Container Policies

This guide explains how to use policies to monitor container health and implement custom failure handling strategies.

Motivation

Containers restart failing child processes automatically, but sometimes you need more intelligent behavior:

Detect failure patterns: Repeated segfaults indicate serious bugs that won't fix themselves by restarting.
Prevent resource waste: Stop trying to restart processes that will never succeed.
Monitor health: Track failure rates and alert when thresholds are exceeded.
Custom responses: Implement application-specific logic for different failure types.

Use policies when you need:

Segfault detection: Stop the container after multiple segfaults indicate memory corruption.
Failure rate monitoring: Alert or stop when children fail too frequently.
Custom logging: Track specific failure types for debugging.
Graceful degradation: Give unhealthy children extra time before killing them.

Default Behavior

Containers use DEFAULT = self.new.freeze unless you specify otherwise. The default policy:

Allows children to restart indefinitely if configured with restart: true.
Kills children immediately when health checks fail.
Kills children immediately when startup timeouts are exceeded.

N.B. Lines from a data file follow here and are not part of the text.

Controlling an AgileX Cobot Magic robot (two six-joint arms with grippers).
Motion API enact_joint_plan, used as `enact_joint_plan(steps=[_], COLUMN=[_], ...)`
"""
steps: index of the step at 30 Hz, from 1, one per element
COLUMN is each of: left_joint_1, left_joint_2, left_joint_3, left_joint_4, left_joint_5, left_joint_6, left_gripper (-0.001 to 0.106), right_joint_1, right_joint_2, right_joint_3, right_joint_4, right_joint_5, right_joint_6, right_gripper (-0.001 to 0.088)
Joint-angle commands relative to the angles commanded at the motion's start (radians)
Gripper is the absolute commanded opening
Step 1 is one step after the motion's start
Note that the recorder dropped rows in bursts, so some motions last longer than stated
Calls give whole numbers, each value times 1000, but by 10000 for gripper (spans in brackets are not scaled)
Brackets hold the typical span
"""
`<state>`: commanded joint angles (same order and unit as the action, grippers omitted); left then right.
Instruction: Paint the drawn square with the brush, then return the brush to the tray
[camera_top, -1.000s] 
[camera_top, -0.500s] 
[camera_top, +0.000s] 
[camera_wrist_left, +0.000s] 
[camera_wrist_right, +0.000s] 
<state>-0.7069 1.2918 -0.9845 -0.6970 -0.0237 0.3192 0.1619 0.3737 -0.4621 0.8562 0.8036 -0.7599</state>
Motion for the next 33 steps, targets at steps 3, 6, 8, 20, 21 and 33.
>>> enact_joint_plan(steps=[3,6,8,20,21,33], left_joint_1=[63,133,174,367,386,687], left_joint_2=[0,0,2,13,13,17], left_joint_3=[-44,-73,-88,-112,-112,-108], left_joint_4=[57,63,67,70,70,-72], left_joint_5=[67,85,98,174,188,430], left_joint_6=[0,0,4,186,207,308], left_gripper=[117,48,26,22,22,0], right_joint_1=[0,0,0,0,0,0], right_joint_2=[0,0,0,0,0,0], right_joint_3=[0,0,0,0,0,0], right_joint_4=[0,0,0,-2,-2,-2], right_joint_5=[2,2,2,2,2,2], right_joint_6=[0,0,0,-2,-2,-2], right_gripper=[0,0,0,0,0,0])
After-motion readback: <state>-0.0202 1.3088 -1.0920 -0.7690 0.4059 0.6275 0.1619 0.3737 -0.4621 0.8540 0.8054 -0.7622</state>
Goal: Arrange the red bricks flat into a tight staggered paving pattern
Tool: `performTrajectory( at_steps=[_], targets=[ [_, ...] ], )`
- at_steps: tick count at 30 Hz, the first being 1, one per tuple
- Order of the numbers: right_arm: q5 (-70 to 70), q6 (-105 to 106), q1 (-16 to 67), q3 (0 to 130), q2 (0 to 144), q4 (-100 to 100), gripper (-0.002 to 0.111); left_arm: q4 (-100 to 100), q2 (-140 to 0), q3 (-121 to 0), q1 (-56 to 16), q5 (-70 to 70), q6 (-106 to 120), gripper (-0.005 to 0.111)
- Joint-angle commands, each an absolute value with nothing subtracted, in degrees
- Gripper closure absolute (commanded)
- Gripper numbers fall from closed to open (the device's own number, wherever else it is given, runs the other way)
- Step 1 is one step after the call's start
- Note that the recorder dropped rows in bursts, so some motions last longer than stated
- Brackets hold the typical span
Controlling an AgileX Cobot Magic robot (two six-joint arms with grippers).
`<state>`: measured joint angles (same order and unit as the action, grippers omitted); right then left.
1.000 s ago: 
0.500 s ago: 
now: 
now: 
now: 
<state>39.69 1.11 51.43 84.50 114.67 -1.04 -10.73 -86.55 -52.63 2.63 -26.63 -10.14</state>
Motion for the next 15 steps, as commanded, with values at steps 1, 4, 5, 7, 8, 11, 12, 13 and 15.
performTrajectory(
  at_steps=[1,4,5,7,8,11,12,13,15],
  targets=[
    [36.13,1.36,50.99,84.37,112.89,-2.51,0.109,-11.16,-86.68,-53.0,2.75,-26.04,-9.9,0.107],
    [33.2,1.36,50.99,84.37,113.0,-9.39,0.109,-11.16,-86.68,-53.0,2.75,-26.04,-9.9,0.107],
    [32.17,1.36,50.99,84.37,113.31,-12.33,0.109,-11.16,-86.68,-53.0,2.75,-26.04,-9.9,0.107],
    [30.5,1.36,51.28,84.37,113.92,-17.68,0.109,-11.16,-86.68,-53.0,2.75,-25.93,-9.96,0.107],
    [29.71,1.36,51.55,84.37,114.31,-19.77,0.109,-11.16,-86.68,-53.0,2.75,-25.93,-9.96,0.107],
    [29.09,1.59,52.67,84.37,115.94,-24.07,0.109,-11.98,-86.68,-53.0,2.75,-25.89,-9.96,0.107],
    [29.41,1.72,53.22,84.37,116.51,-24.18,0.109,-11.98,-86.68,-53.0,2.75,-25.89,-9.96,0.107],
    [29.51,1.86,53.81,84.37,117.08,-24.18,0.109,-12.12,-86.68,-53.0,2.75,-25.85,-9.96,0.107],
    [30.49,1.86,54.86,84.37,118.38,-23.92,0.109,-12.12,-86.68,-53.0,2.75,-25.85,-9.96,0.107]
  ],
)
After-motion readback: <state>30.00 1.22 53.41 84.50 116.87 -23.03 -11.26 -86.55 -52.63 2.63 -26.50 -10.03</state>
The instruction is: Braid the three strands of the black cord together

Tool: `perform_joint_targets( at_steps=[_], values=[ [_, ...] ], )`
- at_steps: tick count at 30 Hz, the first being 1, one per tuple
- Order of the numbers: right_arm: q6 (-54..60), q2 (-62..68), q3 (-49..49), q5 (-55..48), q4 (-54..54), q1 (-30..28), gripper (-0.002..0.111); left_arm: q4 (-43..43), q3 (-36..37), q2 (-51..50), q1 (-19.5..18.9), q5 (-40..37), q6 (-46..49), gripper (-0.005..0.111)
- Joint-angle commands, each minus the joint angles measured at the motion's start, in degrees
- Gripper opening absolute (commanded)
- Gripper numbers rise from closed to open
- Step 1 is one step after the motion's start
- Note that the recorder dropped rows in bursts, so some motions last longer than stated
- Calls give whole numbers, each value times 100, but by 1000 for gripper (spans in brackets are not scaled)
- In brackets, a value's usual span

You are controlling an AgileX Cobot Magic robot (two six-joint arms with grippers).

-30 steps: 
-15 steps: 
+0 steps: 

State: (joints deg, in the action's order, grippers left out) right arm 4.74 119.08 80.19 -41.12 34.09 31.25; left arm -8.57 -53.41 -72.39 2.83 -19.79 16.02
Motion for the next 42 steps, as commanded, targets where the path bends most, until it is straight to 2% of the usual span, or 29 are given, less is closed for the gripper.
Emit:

This is appropriate for most applications, but you can customize it.

Creating Custom Policies

Policies are Ruby classes that inherit from class Async::Container::Policy and override callback methods:

require "async/container"

class SegfaultDetectionPolicy < Async::Container::Policy
	def initialize(max_segfaults: 3, window: 60)
		@max_segfaults = max_segfaults
		@segfault_rate = Async::Container::Rate.new(window: window)
	end
	
	def child_exit(container, child, status, name:, key:, **options)
		if segfault?(status)
			@segfault_rate.add(1)
			
			segfault_count = @segfault_rate.total
			
			Console.warn(self, "Segfault detected", 
				name: name, 
				count: segfault_count,
				rate: @segfault_rate.per_minute
			)
		end
		
		# Stop container if too many segfaults
		if segfault_count >= @max_segfaults
			unless container.stopping?
				Console.error(self, "Too many segfaults, stopping container",
					count: segfault_count,
					rate: @segfault_rate.per_second
				)
				container.stop(false)
			end
		end
	end
end

controller = Async::Container::Controller.new 

# Use the custom policy:
def controller.make_policy
	SegfaultDetectionPolicy.new(max_segfaults: 5, window: 120)
end

# ...

controller.run

Policy Callbacks

Policies can implement these callbacks:

`child_spawn`

Called when a child process starts:

def child_spawn(container, child, name:, key:, **options)
	Console.info(self, "Child started", name: name)
end

Use this for tracking which children are running or initializing per-child state.

`child_exit`

Called when a child process exits (success or failure):

def child_exit(container, child, status, name:, key:, **options)
	if success?(status)
		Console.info(self, "Child succeeded", name: name)
	else
		Console.warn(self, "Child failed", 
			name: name,
			exit_code: exit_code(status),
			signal: signal(status)
		)
	end
end

This is the main callback for implementing failure detection logic. You can:

Track failure rates.
Detect specific failure types (segfaults, aborts).
Call container.stop to stop the entire container.

`health_check_failed`

Called when a health check timeout is exceeded. The default implementation logs and kills the child:

def health_check_failed(container, child, age:, timeout:, **options)
	Console.warn(self, "Health check failed", child: child, age: age)
	
	# Send alert before killing
	send_alert("Health check failed for child")
	
	# Call default behavior
	super
end

Override this to:

Send alerts before killing.
Give children more time (don't kill immediately).
Implement custom recovery logic.

`startup_failed`

Called when a startup timeout is exceeded. The default implementation logs and kills the child:

def startup_failed(container, child, age:, timeout:, **options)
	# Custom logging with more context
	Console.error(self, "Child never became ready",
		child: child,
		age: age,
		timeout: timeout
	)
	
	# Kill the child (default behavior)
	super
end

Helper Methods

The class Async::Container::Policy class provides helper methods for detecting specific failure conditions:

segfault?(status) - Returns true if the process was terminated by SIGSEGV.
abort?(status) - Returns true if the process was terminated by SIGABRT.
killed?(status) - Returns true if the process was terminated by SIGKILL.
success?(status) - Returns true if the process exited successfully.
signal(status) - Returns the signal number that terminated the process.
exit_code(status) - Returns the exit code.